Records from a collection
#####

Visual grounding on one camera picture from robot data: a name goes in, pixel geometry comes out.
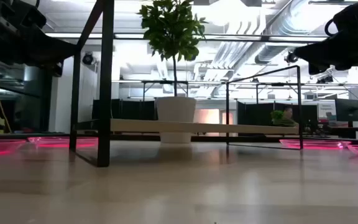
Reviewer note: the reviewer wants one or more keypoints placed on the round black wall device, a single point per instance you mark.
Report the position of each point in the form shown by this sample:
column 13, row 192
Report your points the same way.
column 88, row 58

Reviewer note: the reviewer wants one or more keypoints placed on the green leafy small tree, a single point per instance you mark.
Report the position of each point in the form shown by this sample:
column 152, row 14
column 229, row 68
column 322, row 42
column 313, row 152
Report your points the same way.
column 171, row 28

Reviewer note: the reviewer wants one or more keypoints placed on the wooden shelf with black frame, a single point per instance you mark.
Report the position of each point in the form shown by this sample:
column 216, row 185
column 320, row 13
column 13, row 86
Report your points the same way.
column 197, row 127

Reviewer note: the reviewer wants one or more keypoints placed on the black office partition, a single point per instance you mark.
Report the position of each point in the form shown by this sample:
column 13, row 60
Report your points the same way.
column 253, row 113
column 129, row 110

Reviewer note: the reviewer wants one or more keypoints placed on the white plant pot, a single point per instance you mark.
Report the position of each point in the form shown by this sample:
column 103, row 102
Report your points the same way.
column 176, row 109

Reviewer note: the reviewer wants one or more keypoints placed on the black metal table frame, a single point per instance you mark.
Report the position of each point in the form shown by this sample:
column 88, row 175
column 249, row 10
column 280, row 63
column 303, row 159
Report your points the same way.
column 204, row 137

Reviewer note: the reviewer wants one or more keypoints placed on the small yellow-green object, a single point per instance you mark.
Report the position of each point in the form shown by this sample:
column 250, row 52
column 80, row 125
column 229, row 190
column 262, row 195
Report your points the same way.
column 0, row 123

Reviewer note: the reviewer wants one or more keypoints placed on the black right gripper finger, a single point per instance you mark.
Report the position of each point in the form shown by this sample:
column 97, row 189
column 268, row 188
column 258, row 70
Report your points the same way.
column 322, row 46
column 323, row 60

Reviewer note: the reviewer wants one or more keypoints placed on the small green background plant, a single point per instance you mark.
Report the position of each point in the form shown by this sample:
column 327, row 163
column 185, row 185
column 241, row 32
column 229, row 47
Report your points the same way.
column 277, row 115

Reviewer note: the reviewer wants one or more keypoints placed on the dark computer monitor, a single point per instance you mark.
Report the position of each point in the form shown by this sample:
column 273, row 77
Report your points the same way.
column 347, row 109

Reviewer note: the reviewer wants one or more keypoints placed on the black ceiling spotlight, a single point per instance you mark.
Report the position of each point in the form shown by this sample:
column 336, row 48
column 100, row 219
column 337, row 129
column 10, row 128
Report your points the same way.
column 291, row 58

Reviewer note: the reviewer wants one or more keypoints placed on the person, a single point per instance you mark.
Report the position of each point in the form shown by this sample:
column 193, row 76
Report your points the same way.
column 289, row 116

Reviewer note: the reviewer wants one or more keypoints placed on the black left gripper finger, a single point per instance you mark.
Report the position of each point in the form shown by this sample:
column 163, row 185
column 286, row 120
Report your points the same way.
column 54, row 57
column 53, row 45

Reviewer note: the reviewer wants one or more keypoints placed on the black background rig frame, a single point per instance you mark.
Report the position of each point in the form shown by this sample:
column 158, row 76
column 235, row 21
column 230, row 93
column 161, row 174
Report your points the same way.
column 154, row 82

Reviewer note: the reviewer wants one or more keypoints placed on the white wall sign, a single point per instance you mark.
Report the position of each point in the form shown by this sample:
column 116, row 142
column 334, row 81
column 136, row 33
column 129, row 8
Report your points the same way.
column 326, row 109

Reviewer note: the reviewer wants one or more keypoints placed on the black track light pair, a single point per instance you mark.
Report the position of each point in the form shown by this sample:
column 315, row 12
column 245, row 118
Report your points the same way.
column 325, row 79

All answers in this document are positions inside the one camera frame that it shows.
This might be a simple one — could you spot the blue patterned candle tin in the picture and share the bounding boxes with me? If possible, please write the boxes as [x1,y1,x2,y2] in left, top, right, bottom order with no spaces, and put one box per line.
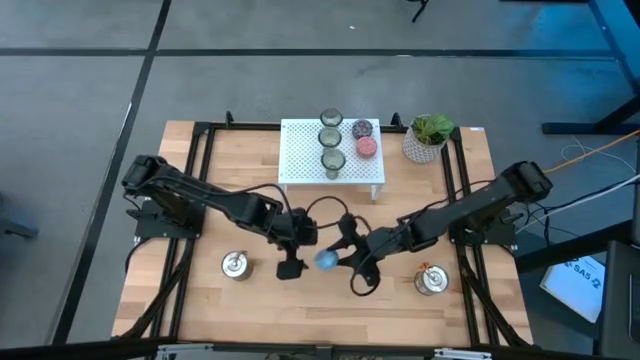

#####

> _Exercise description_: Where a picture appears in the data, omit it; restate the rest word for word.

> _Reply to the exercise_:
Visual grounding on one camera picture from robot data: a name goes in, pixel geometry comes out.
Reviewer note: the reviewer wants one or more keypoints placed on the round black wall device, a single point per instance you mark.
Report the position of each point in the form shown by this sample:
column 13, row 192
Report your points the same way.
column 88, row 58

Reviewer note: the reviewer wants one or more keypoints placed on the green leafy small tree, a single point per instance you mark.
Report the position of each point in the form shown by this sample:
column 152, row 14
column 229, row 68
column 322, row 42
column 313, row 152
Report your points the same way.
column 171, row 28

Reviewer note: the reviewer wants one or more keypoints placed on the wooden shelf with black frame, a single point per instance you mark.
Report the position of each point in the form shown by this sample:
column 216, row 185
column 320, row 13
column 13, row 86
Report your points the same way.
column 197, row 127

Reviewer note: the reviewer wants one or more keypoints placed on the black office partition, a single point per instance you mark.
Report the position of each point in the form shown by this sample:
column 13, row 60
Report your points the same way.
column 253, row 113
column 129, row 110

Reviewer note: the reviewer wants one or more keypoints placed on the white plant pot, a single point per instance you mark.
Report the position of each point in the form shown by this sample:
column 103, row 102
Report your points the same way.
column 176, row 109

Reviewer note: the reviewer wants one or more keypoints placed on the black metal table frame, a single point per instance you mark.
Report the position of each point in the form shown by this sample:
column 88, row 175
column 249, row 10
column 280, row 63
column 303, row 159
Report your points the same way.
column 204, row 137

Reviewer note: the reviewer wants one or more keypoints placed on the small yellow-green object, a single point per instance you mark.
Report the position of each point in the form shown by this sample:
column 250, row 52
column 80, row 125
column 229, row 190
column 262, row 195
Report your points the same way.
column 0, row 123

Reviewer note: the reviewer wants one or more keypoints placed on the black right gripper finger, a single point per instance you mark.
Report the position of each point in the form shown by this sample:
column 97, row 189
column 268, row 188
column 258, row 70
Report your points the same way.
column 322, row 46
column 323, row 60

Reviewer note: the reviewer wants one or more keypoints placed on the small green background plant, a single point per instance you mark.
Report the position of each point in the form shown by this sample:
column 327, row 163
column 185, row 185
column 241, row 32
column 229, row 47
Report your points the same way.
column 277, row 115

Reviewer note: the reviewer wants one or more keypoints placed on the dark computer monitor, a single point per instance you mark.
Report the position of each point in the form shown by this sample:
column 273, row 77
Report your points the same way.
column 347, row 109

Reviewer note: the reviewer wants one or more keypoints placed on the black ceiling spotlight, a single point per instance you mark.
Report the position of each point in the form shown by this sample:
column 336, row 48
column 100, row 219
column 337, row 129
column 10, row 128
Report your points the same way.
column 291, row 58

Reviewer note: the reviewer wants one or more keypoints placed on the person, a single point per instance you mark.
Report the position of each point in the form shown by this sample:
column 193, row 76
Report your points the same way.
column 289, row 116

Reviewer note: the reviewer wants one or more keypoints placed on the black left gripper finger, a single point per instance you mark.
Report the position of each point in the form shown by this sample:
column 163, row 185
column 286, row 120
Report your points the same way.
column 54, row 57
column 53, row 45

Reviewer note: the reviewer wants one or more keypoints placed on the black background rig frame, a single point per instance you mark.
Report the position of each point in the form shown by this sample:
column 158, row 76
column 235, row 21
column 230, row 93
column 161, row 174
Report your points the same way.
column 154, row 82

Reviewer note: the reviewer wants one or more keypoints placed on the white wall sign, a single point per instance you mark.
Report the position of each point in the form shown by this sample:
column 116, row 142
column 334, row 81
column 136, row 33
column 129, row 8
Report your points the same way.
column 326, row 109

Reviewer note: the reviewer wants one or more keypoints placed on the black track light pair, a single point per instance you mark.
Report the position of each point in the form shown by this sample:
column 315, row 12
column 245, row 118
Report your points the same way.
column 325, row 79

All answers in this document are positions inside the one camera frame that it shows.
This might be a simple one — could you spot the blue patterned candle tin in the picture and share the bounding boxes with me? If possible, please write the boxes as [x1,y1,x2,y2] in left, top, right, bottom order with no spaces, and put one box per line.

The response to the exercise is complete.